Gun violence may be broadly defined as a category of violence and crime committed with the use of a firearm; it may or may not include actions ruled as self-defense, actions for law enforcement, or the safe lawful use of firearms for sport, hunting, and target practice. Gun violence encompasses intentional crime characterized as homicide (although not all homicide is automatically a crime) and assault with a deadly weapon, as well as unintentional injury and death resulting from the misuse of firearms, sometimes by children and adolescents. Gun violence statistics also may include self-inflicted gunshot wounds (both suicide, attempted suicide and suicide/homicide combinations sometimes seen within families). Not included in this subject are statistics regarding military or para-military activities, the information applies to the actions of civilians.
The phrase “gun crime” is consistently used by both gun-control and gun-rights policy advocates, with differing emphases: the former group advocates reducing gun violence by enacting and enforcing regulations on guns, gun owners, and the gun industry, while the latter group advocates education on how to be a responsible gun owner.

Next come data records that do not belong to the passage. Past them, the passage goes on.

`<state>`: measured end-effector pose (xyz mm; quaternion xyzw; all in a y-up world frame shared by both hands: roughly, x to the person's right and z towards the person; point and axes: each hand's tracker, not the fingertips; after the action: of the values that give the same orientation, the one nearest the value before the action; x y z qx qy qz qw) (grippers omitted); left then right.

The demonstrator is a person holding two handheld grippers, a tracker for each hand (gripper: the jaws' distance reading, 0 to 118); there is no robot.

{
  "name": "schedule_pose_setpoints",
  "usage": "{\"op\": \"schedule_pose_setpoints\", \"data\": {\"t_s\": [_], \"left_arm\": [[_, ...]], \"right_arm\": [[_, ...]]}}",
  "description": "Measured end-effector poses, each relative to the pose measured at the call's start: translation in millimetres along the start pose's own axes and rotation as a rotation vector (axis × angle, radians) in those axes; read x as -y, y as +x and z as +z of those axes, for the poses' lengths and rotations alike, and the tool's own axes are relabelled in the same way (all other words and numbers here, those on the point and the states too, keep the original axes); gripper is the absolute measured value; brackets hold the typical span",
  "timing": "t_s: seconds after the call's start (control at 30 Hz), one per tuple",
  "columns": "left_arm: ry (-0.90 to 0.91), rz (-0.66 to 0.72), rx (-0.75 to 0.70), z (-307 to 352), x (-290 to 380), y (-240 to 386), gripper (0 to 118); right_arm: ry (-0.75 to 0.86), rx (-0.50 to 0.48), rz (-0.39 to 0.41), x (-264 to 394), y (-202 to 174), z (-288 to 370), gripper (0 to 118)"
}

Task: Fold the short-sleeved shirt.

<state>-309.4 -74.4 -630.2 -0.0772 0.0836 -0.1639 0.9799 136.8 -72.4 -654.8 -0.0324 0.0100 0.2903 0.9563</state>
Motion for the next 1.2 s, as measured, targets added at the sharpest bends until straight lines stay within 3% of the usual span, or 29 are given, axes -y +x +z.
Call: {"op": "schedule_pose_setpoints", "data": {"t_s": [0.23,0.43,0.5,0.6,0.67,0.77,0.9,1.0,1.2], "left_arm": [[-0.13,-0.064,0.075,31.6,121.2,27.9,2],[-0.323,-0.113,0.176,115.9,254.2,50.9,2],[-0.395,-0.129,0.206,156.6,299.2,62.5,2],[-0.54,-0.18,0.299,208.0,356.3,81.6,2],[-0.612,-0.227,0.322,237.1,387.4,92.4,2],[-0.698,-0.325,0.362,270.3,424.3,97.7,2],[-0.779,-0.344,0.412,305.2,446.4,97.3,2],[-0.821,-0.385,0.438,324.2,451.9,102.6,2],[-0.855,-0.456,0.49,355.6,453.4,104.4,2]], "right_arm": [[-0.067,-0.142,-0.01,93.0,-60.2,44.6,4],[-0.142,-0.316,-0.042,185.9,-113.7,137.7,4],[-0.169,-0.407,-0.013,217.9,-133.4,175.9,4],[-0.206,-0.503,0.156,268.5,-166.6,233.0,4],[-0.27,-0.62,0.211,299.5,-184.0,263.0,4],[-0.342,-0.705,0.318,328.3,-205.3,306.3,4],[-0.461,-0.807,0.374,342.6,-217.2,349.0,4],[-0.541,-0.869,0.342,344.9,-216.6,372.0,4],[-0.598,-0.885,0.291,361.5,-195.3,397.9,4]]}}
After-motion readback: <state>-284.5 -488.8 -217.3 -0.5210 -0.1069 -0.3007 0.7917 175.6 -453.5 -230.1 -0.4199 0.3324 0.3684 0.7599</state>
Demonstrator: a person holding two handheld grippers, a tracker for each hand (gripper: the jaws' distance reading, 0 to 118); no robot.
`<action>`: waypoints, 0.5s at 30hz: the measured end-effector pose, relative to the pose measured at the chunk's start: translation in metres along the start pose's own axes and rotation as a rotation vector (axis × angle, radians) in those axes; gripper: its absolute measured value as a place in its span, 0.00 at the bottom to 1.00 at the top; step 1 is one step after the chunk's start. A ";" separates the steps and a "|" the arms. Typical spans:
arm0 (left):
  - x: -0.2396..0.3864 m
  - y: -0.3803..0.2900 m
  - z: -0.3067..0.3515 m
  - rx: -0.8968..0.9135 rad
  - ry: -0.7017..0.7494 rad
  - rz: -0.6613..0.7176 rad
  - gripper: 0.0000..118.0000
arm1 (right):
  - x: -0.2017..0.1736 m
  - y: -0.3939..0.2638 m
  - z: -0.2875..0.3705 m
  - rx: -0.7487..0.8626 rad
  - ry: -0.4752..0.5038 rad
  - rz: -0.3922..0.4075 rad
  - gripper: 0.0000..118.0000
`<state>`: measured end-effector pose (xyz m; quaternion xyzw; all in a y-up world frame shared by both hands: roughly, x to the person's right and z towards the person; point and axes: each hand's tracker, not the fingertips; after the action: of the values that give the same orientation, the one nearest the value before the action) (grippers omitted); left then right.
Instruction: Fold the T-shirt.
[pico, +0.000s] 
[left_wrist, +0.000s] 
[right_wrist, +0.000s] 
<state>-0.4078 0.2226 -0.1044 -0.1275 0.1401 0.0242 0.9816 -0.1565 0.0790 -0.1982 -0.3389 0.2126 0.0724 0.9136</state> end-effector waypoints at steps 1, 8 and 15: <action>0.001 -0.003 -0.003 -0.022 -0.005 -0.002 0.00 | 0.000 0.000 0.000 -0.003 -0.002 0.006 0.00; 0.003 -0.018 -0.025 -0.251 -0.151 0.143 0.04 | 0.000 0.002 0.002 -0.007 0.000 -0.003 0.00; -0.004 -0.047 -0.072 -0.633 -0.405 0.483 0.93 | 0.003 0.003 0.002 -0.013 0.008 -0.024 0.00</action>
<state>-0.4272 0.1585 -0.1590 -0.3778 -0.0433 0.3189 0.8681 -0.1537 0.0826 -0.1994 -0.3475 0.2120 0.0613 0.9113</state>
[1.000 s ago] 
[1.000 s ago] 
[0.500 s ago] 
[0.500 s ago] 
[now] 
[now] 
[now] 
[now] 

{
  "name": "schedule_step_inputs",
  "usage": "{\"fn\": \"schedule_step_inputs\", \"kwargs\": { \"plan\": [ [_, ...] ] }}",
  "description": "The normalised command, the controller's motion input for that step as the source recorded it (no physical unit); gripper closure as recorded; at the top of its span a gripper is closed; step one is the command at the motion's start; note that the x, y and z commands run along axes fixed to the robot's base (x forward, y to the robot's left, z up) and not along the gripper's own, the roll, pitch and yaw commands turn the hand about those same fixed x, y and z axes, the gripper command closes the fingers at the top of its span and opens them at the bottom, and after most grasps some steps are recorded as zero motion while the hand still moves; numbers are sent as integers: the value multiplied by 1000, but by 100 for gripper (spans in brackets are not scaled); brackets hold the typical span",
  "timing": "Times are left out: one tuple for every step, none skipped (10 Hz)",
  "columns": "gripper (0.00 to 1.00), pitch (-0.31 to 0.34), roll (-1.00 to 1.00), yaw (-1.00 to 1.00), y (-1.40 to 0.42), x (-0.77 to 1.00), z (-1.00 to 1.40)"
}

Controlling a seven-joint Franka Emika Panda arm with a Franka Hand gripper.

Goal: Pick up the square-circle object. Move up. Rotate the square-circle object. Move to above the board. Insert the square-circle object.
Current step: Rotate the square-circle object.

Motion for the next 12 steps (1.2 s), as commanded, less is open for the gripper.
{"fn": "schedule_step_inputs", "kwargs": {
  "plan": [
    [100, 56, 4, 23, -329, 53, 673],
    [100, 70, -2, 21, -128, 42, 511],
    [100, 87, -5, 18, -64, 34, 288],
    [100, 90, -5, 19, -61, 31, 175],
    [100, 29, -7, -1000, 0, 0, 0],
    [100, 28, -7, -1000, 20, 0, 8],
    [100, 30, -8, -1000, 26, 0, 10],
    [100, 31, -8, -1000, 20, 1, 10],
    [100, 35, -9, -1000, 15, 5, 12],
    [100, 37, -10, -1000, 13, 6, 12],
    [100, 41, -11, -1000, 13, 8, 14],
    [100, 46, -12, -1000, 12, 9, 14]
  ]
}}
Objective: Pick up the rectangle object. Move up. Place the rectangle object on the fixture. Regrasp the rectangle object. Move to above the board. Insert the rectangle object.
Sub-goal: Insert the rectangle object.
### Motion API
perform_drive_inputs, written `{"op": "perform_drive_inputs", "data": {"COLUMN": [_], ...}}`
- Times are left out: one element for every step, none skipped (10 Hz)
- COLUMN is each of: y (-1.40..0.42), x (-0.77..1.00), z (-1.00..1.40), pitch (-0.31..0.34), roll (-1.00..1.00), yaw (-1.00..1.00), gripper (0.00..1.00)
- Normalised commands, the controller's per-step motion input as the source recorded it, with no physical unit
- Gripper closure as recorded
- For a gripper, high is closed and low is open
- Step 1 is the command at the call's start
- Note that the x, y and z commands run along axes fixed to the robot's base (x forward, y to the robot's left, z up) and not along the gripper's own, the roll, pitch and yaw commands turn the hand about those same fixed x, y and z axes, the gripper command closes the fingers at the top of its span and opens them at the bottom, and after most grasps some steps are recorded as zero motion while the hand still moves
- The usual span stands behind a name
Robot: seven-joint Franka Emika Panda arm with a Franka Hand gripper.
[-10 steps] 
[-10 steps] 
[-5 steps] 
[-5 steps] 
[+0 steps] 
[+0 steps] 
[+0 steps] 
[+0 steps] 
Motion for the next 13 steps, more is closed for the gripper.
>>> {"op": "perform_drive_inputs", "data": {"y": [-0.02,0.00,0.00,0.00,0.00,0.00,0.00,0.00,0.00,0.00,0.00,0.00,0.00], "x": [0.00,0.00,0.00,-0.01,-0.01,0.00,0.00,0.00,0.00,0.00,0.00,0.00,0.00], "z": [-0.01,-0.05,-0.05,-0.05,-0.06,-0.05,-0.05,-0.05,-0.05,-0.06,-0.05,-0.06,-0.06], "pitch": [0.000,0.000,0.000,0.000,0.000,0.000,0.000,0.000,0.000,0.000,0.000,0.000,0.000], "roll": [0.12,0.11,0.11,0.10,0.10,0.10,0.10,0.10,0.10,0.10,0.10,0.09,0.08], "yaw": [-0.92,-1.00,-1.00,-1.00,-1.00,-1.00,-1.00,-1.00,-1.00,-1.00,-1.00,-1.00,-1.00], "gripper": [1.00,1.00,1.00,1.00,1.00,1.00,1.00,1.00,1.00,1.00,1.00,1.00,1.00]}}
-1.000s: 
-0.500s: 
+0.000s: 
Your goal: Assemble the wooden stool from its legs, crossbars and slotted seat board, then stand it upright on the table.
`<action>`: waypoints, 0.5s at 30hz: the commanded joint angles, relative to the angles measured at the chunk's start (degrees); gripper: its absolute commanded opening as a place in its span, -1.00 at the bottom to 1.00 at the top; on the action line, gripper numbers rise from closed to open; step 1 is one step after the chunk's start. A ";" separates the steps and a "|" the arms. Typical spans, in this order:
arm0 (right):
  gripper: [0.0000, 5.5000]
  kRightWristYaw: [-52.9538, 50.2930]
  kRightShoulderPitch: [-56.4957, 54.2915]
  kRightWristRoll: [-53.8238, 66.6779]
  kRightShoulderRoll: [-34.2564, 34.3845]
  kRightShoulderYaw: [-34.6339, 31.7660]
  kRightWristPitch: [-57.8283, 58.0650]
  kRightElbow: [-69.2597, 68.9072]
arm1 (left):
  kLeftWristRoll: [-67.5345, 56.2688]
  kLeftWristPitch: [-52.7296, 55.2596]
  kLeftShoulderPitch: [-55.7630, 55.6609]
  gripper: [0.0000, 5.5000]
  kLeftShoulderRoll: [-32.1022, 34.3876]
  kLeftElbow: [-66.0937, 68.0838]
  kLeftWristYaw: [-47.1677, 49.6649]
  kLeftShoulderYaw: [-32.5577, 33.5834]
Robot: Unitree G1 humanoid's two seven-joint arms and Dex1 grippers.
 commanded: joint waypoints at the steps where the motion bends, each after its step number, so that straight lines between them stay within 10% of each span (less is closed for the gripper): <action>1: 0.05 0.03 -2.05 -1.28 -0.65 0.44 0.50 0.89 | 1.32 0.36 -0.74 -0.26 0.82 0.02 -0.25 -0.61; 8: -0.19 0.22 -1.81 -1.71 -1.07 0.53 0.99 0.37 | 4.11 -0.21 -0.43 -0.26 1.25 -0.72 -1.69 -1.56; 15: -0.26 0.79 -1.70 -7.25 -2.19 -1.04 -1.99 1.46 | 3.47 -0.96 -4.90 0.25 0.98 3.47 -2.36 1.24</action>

Levels of gun violence vary greatly across the world, with very high rates in Brazil, Venezuela, Mexico, South Africa, Colombia, El Salvador, Guatemala, Honduras, and Jamaica, as well as high levels in Russia, The Philippines, Thailand, and some other underdeveloped countries. Levels of gun violence are very low in Singapore and Japan, and are low in New Zealand, the United Kingdom and many other countries. The United States has the highest rate of gun related injuries (not deaths per capita) among developed countries, though it also has the highest rate of gun ownership and the highest rate of officers.